_TASK DIRECTIONS_. Restate the listing below exactly, images excluded.
INPUT DATA START
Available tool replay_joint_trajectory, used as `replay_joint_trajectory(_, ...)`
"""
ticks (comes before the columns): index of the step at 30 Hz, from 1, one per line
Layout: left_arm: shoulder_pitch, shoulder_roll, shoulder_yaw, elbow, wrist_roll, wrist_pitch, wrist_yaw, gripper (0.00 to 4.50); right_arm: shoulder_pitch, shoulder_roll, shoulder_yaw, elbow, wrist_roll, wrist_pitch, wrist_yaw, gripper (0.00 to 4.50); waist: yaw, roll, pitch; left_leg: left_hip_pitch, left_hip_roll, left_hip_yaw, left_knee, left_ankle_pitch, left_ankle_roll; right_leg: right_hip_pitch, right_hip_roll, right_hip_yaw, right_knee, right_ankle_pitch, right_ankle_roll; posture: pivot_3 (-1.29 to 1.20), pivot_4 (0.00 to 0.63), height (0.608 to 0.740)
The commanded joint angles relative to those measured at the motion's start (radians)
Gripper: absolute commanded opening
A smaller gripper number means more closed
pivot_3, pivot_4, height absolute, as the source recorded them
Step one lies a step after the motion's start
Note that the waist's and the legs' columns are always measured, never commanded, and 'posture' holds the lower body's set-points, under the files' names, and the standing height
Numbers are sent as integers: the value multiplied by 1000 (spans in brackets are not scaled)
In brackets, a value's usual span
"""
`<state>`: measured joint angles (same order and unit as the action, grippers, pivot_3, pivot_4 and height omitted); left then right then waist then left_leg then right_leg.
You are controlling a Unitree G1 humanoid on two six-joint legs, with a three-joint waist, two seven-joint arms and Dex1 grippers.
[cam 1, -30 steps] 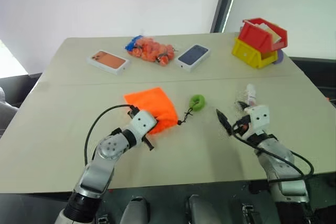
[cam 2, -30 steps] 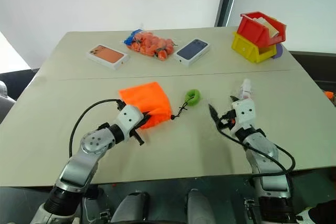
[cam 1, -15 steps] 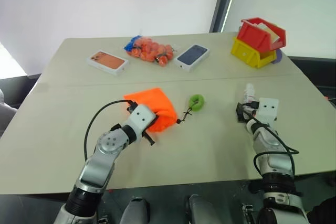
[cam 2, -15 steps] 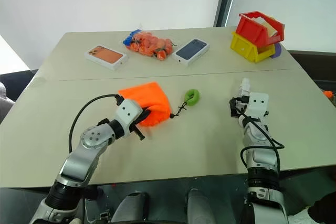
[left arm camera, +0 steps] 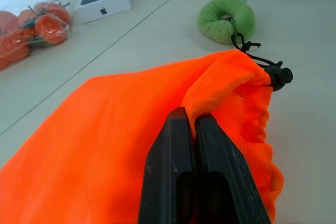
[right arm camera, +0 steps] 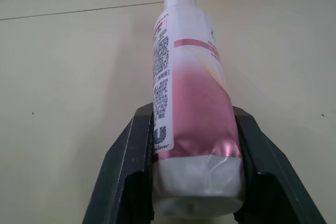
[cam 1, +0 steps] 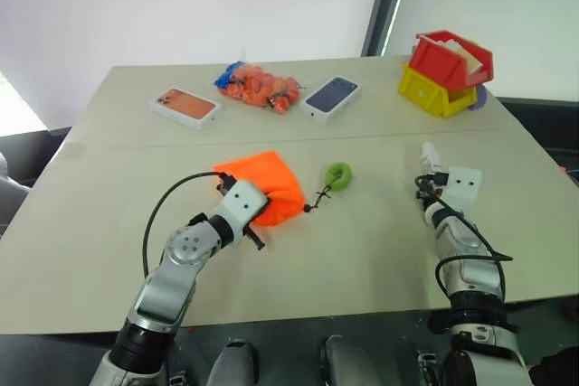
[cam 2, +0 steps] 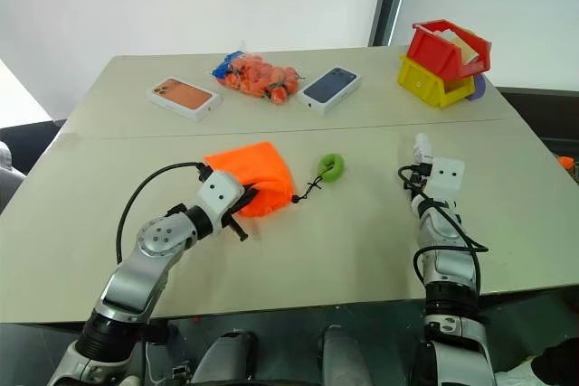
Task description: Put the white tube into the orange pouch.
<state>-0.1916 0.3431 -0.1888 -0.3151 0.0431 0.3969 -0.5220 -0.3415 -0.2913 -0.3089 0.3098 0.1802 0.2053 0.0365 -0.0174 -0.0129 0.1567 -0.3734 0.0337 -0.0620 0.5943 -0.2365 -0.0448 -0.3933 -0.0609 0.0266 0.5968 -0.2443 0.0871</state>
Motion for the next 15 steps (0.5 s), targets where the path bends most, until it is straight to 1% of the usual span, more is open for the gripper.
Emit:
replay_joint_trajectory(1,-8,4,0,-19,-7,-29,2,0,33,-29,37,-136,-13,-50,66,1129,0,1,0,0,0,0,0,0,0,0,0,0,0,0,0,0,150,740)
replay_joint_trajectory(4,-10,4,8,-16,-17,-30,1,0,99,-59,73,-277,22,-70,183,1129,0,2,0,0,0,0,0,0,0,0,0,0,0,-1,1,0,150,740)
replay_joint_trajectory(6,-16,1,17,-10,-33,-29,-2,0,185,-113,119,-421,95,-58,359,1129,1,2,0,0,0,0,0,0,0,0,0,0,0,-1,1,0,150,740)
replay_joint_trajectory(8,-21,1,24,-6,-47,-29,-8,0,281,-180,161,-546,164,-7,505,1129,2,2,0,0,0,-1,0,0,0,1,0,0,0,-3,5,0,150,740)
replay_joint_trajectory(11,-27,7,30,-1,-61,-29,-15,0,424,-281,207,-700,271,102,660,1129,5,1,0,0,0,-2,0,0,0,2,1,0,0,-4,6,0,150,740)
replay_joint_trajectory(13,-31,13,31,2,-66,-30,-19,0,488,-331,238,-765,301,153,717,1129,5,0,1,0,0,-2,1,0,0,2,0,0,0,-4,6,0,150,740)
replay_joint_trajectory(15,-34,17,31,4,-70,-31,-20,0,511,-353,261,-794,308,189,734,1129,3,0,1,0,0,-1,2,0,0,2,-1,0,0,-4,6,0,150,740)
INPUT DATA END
_OUTPUT OF THE EXERCISE_.
Available tool replay_joint_trajectory, used as `replay_joint_trajectory(_, ...)`
"""
ticks (comes before the columns): index of the step at 30 Hz, from 1, one per line
Layout: left_arm: shoulder_pitch, shoulder_roll, shoulder_yaw, elbow, wrist_roll, wrist_pitch, wrist_yaw, gripper (0.00 to 4.50); right_arm: shoulder_pitch, shoulder_roll, shoulder_yaw, elbow, wrist_roll, wrist_pitch, wrist_yaw, gripper (0.00 to 4.50); waist: yaw, roll, pitch; left_leg: left_hip_pitch, left_hip_roll, left_hip_yaw, left_knee, left_ankle_pitch, left_ankle_roll; right_leg: right_hip_pitch, right_hip_roll, right_hip_yaw, right_knee, right_ankle_pitch, right_ankle_roll; posture: pivot_3 (-1.29 to 1.20), pivot_4 (0.00 to 0.63), height (0.608 to 0.740)
The commanded joint angles relative to those measured at the motion's start (radians)
Gripper: absolute commanded opening
A smaller gripper number means more closed
pivot_3, pivot_4, height absolute, as the source recorded them
Step one lies a step after the motion's start
Note that the waist's and the legs' columns are always measured, never commanded, and 'posture' holds the lower body's set-points, under the files' names, and the standing height
Numbers are sent as integers: the value multiplied by 1000 (spans in brackets are not scaled)
In brackets, a value's usual span
"""
`<state>`: measured joint angles (same order and unit as the action, grippers, pivot_3, pivot_4 and height omitted); left then right then waist then left_leg then right_leg.
You are controlling a Unitree G1 humanoid on two six-joint legs, with a three-joint waist, two seven-joint arms and Dex1 grippers.
[cam 1, -30 steps] 
[cam 2, -30 steps] 
[cam 1, -15 steps] 
[cam 2, -15 steps] 
[left arm camera, +0 steps] 
[right arm camera, +0 steps] 
[cam 1, +0 steps] 
[cam 2, +0 steps] 
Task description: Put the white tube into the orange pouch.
<state>-0.1916 0.3431 -0.1888 -0.3151 0.0431 0.3969 -0.5220 -0.3415 -0.2913 -0.3089 0.3098 0.1802 0.2053 0.0365 -0.0174 -0.0129 0.1567 -0.3734 0.0337 -0.0620 0.5943 -0.2365 -0.0448 -0.3933 -0.0609 0.0266 0.5968 -0.2443 0.0871</state>
Motion for the next 15 steps (0.5 s), targets where the path bends most, until it is straight to 1% of the usual span, more is open for the gripper.
Emit:
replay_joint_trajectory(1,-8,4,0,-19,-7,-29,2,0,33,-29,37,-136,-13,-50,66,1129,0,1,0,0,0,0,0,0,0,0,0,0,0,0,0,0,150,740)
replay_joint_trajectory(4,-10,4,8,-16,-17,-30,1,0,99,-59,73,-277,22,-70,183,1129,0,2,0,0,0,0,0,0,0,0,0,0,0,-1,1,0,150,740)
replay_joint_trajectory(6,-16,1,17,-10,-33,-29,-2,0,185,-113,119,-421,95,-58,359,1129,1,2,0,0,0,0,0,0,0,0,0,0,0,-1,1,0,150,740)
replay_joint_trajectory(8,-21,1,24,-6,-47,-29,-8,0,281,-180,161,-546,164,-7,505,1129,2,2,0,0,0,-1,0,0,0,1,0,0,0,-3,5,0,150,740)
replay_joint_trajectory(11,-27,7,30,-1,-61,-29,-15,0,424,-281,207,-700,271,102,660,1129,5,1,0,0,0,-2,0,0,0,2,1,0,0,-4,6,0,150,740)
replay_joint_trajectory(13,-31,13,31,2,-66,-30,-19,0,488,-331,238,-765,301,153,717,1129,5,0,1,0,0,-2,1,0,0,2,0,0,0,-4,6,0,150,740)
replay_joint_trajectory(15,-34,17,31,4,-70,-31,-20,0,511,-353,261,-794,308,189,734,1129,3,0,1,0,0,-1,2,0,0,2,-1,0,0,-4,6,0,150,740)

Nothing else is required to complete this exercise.